[Work task] Restate all of the data below word for word.

[Source data]
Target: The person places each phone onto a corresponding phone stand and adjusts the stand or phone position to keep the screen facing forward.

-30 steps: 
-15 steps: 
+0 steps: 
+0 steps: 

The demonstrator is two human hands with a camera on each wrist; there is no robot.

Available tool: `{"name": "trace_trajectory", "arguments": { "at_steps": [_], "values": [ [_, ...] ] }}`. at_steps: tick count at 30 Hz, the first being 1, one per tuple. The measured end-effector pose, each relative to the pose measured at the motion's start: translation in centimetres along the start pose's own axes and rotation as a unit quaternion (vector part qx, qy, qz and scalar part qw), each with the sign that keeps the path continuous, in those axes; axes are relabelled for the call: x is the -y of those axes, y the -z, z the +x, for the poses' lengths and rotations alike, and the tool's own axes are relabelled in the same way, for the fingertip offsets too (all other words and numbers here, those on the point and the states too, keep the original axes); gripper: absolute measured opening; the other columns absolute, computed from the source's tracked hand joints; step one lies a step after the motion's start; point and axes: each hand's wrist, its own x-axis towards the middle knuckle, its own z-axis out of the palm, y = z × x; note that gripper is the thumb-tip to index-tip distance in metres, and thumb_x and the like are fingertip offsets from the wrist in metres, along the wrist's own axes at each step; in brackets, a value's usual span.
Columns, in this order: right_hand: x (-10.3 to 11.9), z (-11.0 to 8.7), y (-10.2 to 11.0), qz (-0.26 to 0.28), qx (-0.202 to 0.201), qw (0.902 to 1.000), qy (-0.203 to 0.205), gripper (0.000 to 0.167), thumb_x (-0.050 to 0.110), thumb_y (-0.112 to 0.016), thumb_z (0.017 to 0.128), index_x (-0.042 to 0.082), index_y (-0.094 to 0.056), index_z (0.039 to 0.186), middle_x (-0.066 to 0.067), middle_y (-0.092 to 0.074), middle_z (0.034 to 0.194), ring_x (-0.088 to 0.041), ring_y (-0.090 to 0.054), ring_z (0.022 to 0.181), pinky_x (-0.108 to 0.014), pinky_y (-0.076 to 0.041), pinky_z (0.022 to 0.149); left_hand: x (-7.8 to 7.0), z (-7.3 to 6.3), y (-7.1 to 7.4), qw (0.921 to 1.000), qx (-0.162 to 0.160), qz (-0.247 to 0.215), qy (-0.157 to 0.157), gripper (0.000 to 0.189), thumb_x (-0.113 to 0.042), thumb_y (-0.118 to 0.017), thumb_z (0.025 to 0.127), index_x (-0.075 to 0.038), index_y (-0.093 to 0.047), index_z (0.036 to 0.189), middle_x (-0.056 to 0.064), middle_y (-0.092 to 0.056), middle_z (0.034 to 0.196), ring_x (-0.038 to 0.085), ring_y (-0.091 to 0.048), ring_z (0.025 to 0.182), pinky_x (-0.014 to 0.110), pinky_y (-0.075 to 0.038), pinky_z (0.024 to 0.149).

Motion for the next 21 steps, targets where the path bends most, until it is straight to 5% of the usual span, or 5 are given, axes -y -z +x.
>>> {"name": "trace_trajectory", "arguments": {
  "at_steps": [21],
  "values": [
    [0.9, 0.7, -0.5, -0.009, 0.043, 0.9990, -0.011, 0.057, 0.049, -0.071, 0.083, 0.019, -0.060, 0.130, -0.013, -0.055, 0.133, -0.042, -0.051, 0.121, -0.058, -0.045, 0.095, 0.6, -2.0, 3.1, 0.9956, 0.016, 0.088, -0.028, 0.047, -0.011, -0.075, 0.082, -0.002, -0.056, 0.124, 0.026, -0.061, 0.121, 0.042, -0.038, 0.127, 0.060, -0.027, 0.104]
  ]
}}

[Solution for this task]
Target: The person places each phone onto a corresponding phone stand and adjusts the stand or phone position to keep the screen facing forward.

-30 steps: 
-15 steps: 
+0 steps: 
+0 steps: 

The demonstrator is two human hands with a camera on each wrist; there is no robot.

Available tool: `{"name": "trace_trajectory", "arguments": { "at_steps": [_], "values": [ [_, ...] ] }}`. at_steps: tick count at 30 Hz, the first being 1, one per tuple. The measured end-effector pose, each relative to the pose measured at the motion's start: translation in centimetres along the start pose's own axes and rotation as a unit quaternion (vector part qx, qy, qz and scalar part qw), each with the sign that keeps the path continuous, in those axes; axes are relabelled for the call: x is the -y of those axes, y the -z, z the +x, for the poses' lengths and rotations alike, and the tool's own axes are relabelled in the same way, for the fingertip offsets too (all other words and numbers here, those on the point and the states too, keep the original axes); gripper: absolute measured opening; the other columns absolute, computed from the source's tracked hand joints; step one lies a step after the motion's start; point and axes: each hand's wrist, its own x-axis towards the middle knuckle, its own z-axis out of the palm, y = z × x; note that gripper is the thumb-tip to index-tip distance in metres, and thumb_x and the like are fingertip offsets from the wrist in metres, along the wrist's own axes at each step; in brackets, a value's usual span.
Columns, in this order: right_hand: x (-10.3 to 11.9), z (-11.0 to 8.7), y (-10.2 to 11.0), qz (-0.26 to 0.28), qx (-0.202 to 0.201), qw (0.902 to 1.000), qy (-0.203 to 0.205), gripper (0.000 to 0.167), thumb_x (-0.050 to 0.110), thumb_y (-0.112 to 0.016), thumb_z (0.017 to 0.128), index_x (-0.042 to 0.082), index_y (-0.094 to 0.056), index_z (0.039 to 0.186), middle_x (-0.066 to 0.067), middle_y (-0.092 to 0.074), middle_z (0.034 to 0.194), ring_x (-0.088 to 0.041), ring_y (-0.090 to 0.054), ring_z (0.022 to 0.181), pinky_x (-0.108 to 0.014), pinky_y (-0.076 to 0.041), pinky_z (0.022 to 0.149); left_hand: x (-7.8 to 7.0), z (-7.3 to 6.3), y (-7.1 to 7.4), qw (0.921 to 1.000), qx (-0.162 to 0.160), qz (-0.247 to 0.215), qy (-0.157 to 0.157), gripper (0.000 to 0.189), thumb_x (-0.113 to 0.042), thumb_y (-0.118 to 0.017), thumb_z (0.025 to 0.127), index_x (-0.075 to 0.038), index_y (-0.093 to 0.047), index_z (0.036 to 0.189), middle_x (-0.056 to 0.064), middle_y (-0.092 to 0.056), middle_z (0.034 to 0.196), ring_x (-0.038 to 0.085), ring_y (-0.091 to 0.048), ring_z (0.025 to 0.182), pinky_x (-0.014 to 0.110), pinky_y (-0.075 to 0.038), pinky_z (0.024 to 0.149).

Motion for the next 21 steps, targets where the path bends most, until it is straight to 5% of the usual span, or 5 are given, axes -y -z +x.
>>> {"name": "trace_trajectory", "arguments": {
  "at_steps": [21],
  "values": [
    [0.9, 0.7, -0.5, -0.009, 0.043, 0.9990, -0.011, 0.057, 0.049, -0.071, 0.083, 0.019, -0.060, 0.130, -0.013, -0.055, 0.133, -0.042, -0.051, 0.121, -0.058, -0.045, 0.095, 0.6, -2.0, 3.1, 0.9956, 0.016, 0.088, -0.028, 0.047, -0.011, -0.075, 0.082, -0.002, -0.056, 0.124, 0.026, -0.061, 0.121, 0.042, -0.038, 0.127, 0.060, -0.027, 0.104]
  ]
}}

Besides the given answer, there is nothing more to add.